第18章 ★王者の休日(4)
帰さない。
返答は要らなかった。
あれは質問などではないのだ。
あれは、俺の“決意”だ。
「んっ…んっ…」
舌を挿れ、口内を撫でまわす。
抱きしめた身体が揺れ、その都度、くぐもった声が上がる。
手の平でうなじを覆う形で頭を支え、口付けをより深く。
反応を充分に堪能してから、俺は静かに唇を離した。
「…は、ぁっ…」
吐息が甘い声音を伴ってこぼれ落ちた。
薄く目を開けると、胡乱な彼女の瞳を捉えた。
「天海…」
混じり合った唾液が引く透明な糸を切って、俺は唇を彼女の耳朶へ寄せた。
「お前は間違っている。お前は…強い女だ」
「ン…強い、女…?」
問い返しには答える代わりに耳朶を軽く食んだ。
「ひぁっ…」
短い悲鳴。
反射的に天海は顔を背けようとしたが、俺の手はそれを許さない。
食んだ部分を舌で突くように舐め、次いで、耳の輪郭を辿り確かめる。
彼女を華やかに彩った耳飾りは口で咥えて外した。
「…強く…ぁっ…ないよ…」
溝を埋めるように耳の内側まで舌でなぞると、与えられる快感に天海が耐えながら言った。

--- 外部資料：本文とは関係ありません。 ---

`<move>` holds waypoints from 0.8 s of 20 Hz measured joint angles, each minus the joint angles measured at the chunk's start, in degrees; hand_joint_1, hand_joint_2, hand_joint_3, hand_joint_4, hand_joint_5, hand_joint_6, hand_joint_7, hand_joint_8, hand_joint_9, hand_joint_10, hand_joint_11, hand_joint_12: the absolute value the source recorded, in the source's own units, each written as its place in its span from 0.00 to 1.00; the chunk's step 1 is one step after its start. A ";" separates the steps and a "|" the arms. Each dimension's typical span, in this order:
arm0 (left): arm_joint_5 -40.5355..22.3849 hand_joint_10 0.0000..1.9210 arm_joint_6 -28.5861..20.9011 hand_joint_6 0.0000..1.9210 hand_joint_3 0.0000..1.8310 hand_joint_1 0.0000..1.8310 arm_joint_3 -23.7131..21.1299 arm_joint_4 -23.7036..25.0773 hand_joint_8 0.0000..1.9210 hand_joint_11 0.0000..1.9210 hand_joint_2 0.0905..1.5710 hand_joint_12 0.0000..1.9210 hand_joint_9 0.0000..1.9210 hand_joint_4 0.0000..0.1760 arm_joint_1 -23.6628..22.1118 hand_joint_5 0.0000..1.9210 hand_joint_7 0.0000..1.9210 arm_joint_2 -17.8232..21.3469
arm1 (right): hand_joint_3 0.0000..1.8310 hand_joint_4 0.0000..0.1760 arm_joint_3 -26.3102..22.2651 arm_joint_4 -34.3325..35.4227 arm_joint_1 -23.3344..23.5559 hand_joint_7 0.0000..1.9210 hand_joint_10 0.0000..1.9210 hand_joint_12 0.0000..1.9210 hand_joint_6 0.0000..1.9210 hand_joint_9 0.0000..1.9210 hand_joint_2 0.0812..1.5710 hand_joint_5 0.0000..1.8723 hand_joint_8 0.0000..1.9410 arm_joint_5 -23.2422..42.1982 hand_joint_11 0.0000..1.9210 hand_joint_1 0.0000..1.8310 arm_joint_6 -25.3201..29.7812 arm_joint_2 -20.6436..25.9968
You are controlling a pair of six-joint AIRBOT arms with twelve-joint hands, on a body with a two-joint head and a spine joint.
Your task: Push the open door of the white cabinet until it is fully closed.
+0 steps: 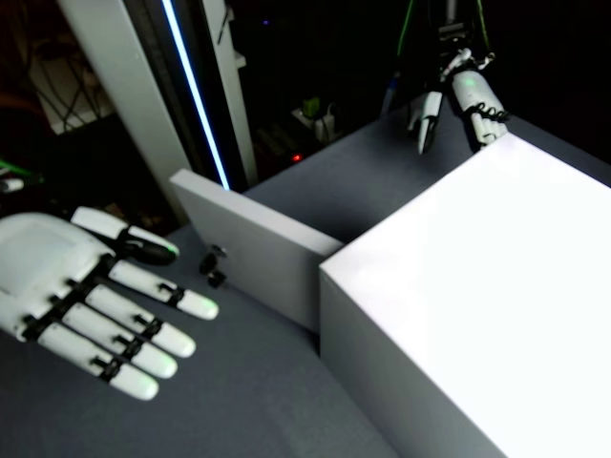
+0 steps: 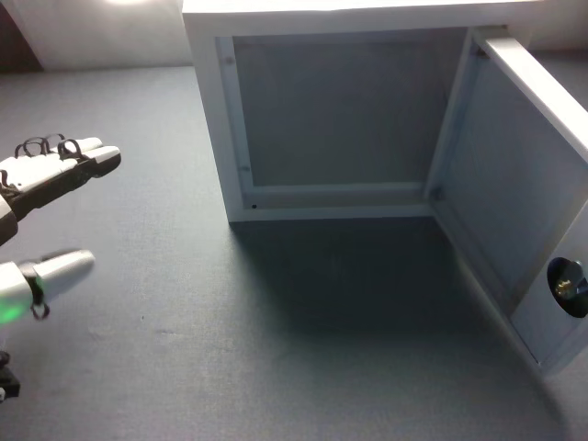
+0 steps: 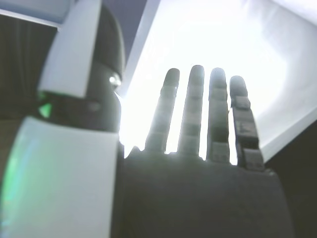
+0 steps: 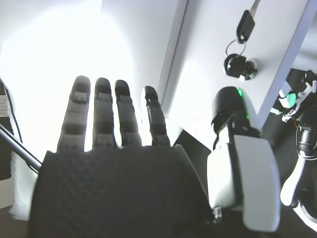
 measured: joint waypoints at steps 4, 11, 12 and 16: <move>-0.02 0.00 0.00 0.00 0.00 0.22 0.07 -0.11 0.00 0.00 0.93 0.21 0.00 0.00 0.00 0.04 0.00 -0.13 | 0.00 0.00 0.00 -0.02 0.00 0.00 0.00 0.06 0.00 0.00 0.86 0.03 0.00 0.02 0.00 0.23 0.00 0.00; -0.04 0.00 -0.07 0.00 0.00 0.26 0.07 -0.07 0.00 0.00 0.92 0.03 0.00 0.00 0.00 0.05 0.00 -0.31 | 0.01 0.00 -0.17 -0.50 -0.07 0.02 0.00 0.00 0.01 0.00 0.89 0.07 0.00 0.07 0.00 0.25 0.00 0.07; -0.04 0.00 -0.04 0.00 0.00 0.25 0.07 -0.11 0.00 0.00 0.92 0.04 0.00 0.00 0.00 0.04 0.00 -0.31 | 0.01 0.00 -0.37 -1.03 -0.07 0.02 0.00 0.00 0.01 0.00 0.89 0.07 0.00 0.22 0.00 0.26 0.04 0.13; -0.24 0.00 -0.15 0.00 0.00 0.28 0.07 -0.28 0.00 0.00 0.92 0.00 0.00 0.00 0.00 0.05 0.00 -0.31 | 0.00 0.00 -0.59 -4.92 -0.04 0.03 0.01 0.16 0.00 0.02 0.92 0.09 0.00 1.38 0.00 0.24 1.62 0.15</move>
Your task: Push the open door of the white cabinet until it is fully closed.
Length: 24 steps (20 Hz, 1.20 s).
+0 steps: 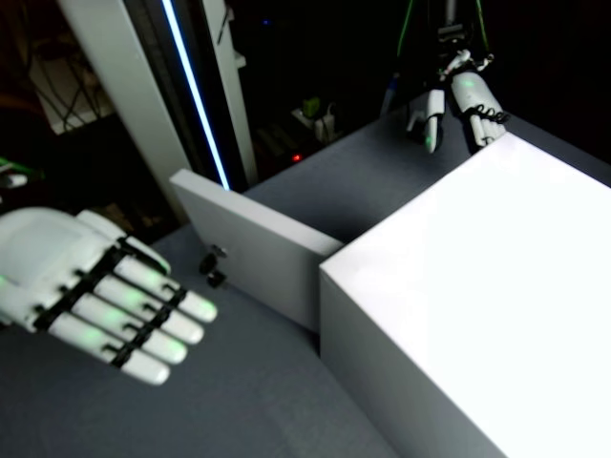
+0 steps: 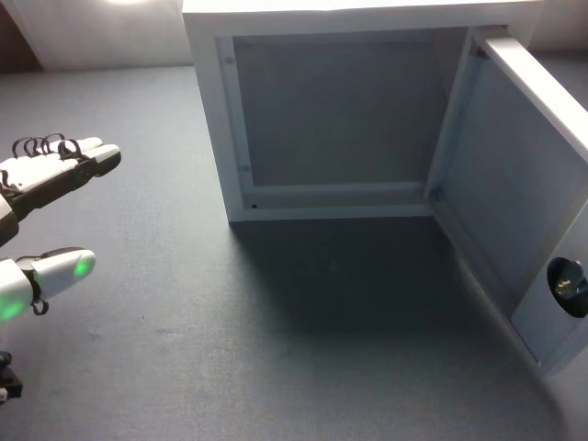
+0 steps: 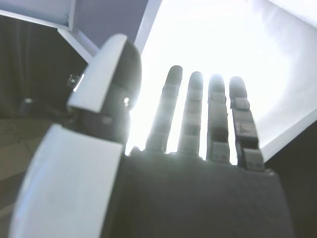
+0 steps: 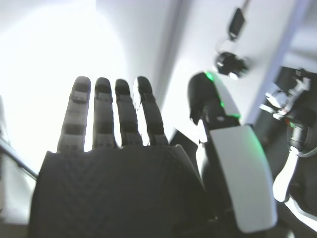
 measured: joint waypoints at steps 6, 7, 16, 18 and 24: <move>-0.52 0.00 -0.02 0.00 0.00 0.26 0.00 -0.44 0.00 0.00 0.93 0.09 0.00 0.00 0.00 0.04 0.00 0.00 | 0.00 0.00 -0.52 -5.18 0.85 0.04 0.00 0.15 0.00 0.03 0.92 0.12 0.00 0.96 0.00 0.27 1.55 0.13; -0.76 0.00 -0.02 0.00 0.00 0.27 0.00 -0.44 0.00 0.00 0.92 0.10 0.00 0.00 0.00 0.04 0.00 0.00 | 0.00 0.00 -0.55 -5.92 1.22 0.05 0.01 0.21 0.00 0.03 0.92 0.12 0.00 0.94 0.00 0.26 1.97 0.11; -0.85 0.00 -0.02 0.00 0.00 0.27 0.00 -1.09 0.00 0.00 0.93 0.12 0.00 0.00 0.00 0.04 0.00 0.00 | 0.00 0.00 -0.55 -10.05 2.34 0.07 0.01 0.32 0.00 0.06 0.93 0.12 0.00 0.85 0.00 0.24 3.69 -0.31; -0.87 0.00 -0.02 0.00 0.00 0.29 0.00 -1.09 0.00 0.00 0.92 0.05 0.00 0.00 0.00 0.04 0.00 0.00 | 0.00 0.00 -0.52 -10.91 2.91 0.06 0.00 0.25 0.00 0.05 0.94 0.11 0.00 0.90 0.00 0.22 4.02 -0.52; -0.90 0.00 -0.02 0.00 0.00 0.32 -0.02 -1.31 0.00 0.00 0.92 0.00 0.00 0.00 0.00 0.05 0.00 0.00 | 0.00 0.00 -0.39 -15.41 6.58 0.05 0.00 0.19 0.00 0.02 0.95 0.09 0.00 -0.46 0.00 0.15 5.29 -1.44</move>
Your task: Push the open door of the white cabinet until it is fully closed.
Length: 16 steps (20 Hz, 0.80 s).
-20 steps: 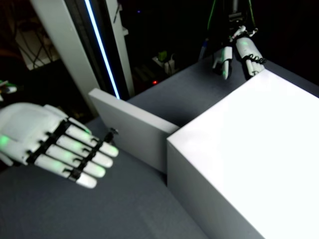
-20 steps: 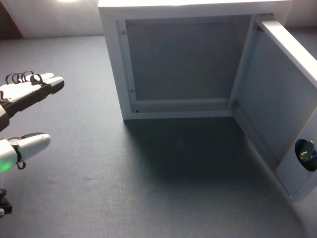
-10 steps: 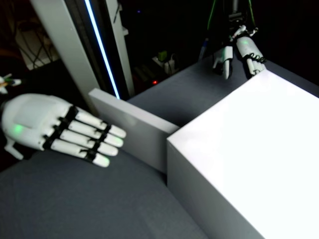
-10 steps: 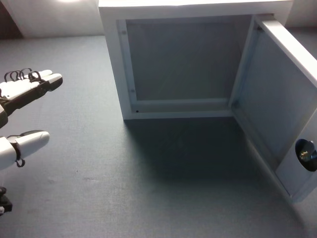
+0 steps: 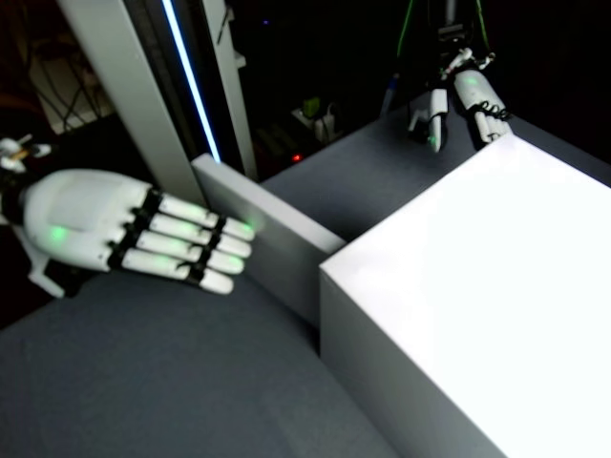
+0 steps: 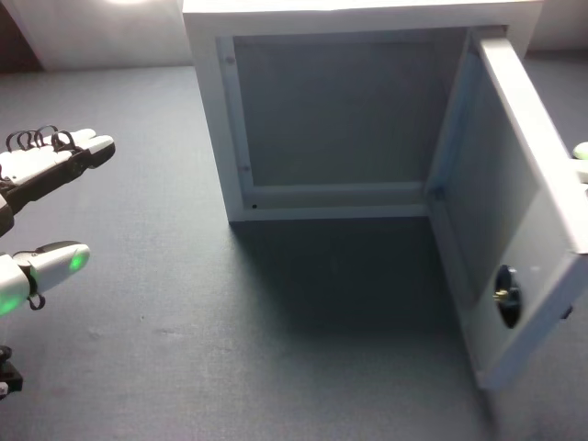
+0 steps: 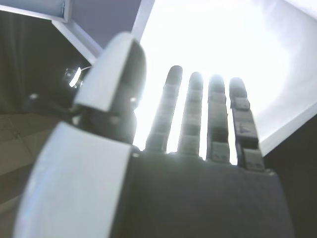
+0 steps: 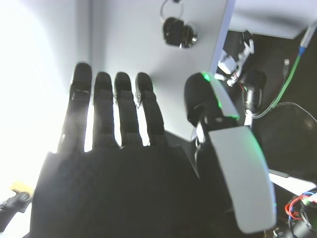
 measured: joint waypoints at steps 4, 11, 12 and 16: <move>-0.07 0.00 0.00 0.00 0.00 0.32 0.00 -0.15 0.00 0.01 0.92 0.00 0.00 0.00 0.00 0.05 0.00 0.00 | 0.00 0.00 1.16 -3.56 3.98 0.04 0.01 0.17 0.00 0.01 0.96 0.08 0.00 -3.39 0.00 0.13 1.60 -2.16; -0.87 0.00 0.00 0.00 0.00 0.32 0.00 -0.55 0.00 0.00 0.92 0.00 0.00 0.00 0.00 0.04 0.00 0.00 | 0.00 0.00 3.98 -10.75 11.45 0.02 0.00 0.01 0.01 0.00 0.96 0.07 0.00 -9.40 0.00 0.14 5.05 -6.93; -1.07 0.00 0.00 0.00 0.00 0.32 0.00 -0.72 0.00 0.00 0.92 0.00 0.00 0.00 0.00 0.04 0.00 0.00 | 0.00 0.00 4.39 -11.50 12.28 0.02 0.00 0.00 0.00 0.00 0.96 0.07 0.00 -10.05 0.00 0.12 5.53 -7.50; -1.55 0.00 -0.02 0.00 0.00 0.28 0.00 -1.11 0.00 0.00 0.92 0.00 0.00 0.00 0.07 0.04 0.00 0.00 | 0.00 0.00 5.90 -14.82 15.72 0.01 0.00 0.00 0.00 0.00 0.95 0.06 0.00 -12.59 0.00 0.15 7.43 -9.99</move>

俺は外したアクセサリーを自分のポケットへ落として、再び自由になった舌先で小さな耳穴の
入り口、そこにある突起をそっと舐めた。
「はぁんっ…!」
天海が、声を上げた。
「いゃぁ…やぁ」
「…感じてるのか」
息を吹きかけて言葉を投げ込み、突起を舌先で突く。
「あっ、あっ、あっ!」
――ここも“そう”か。
俺は天海の反応を記憶の中にしっかりと刻み、その突起を舌で突いては音を立てて舐めた。
「や、ぁ…ぁっ、あっ!」
そして、不意に、穴にまで舌を挿れる。
「あんっ…は、ぁん!」
舌を出し入れする動きに、天海が声で、身体で、応える。
“ありさちゃんって、耳、弱いんだー”
天童の声が脳裏で蘇った。
弱いとはこういうことか。
理解すると同時に、天童は“このこと”を知っていたのかと思い至り――負の感情も覚え、俺は彼女の耳を執拗に責め立てる。
「あっ、あっ、やぁ」
泣き出しそうな声。
その甘美な音に、俺の身体が肌を重ねた時間を思い出す。
空いたままの右手を彼女のジャケットの下へ入れ、ブラウスのボタンを外しにかかる。
固い。
引きちぎりたくなる気持ちを懸命に抑えた。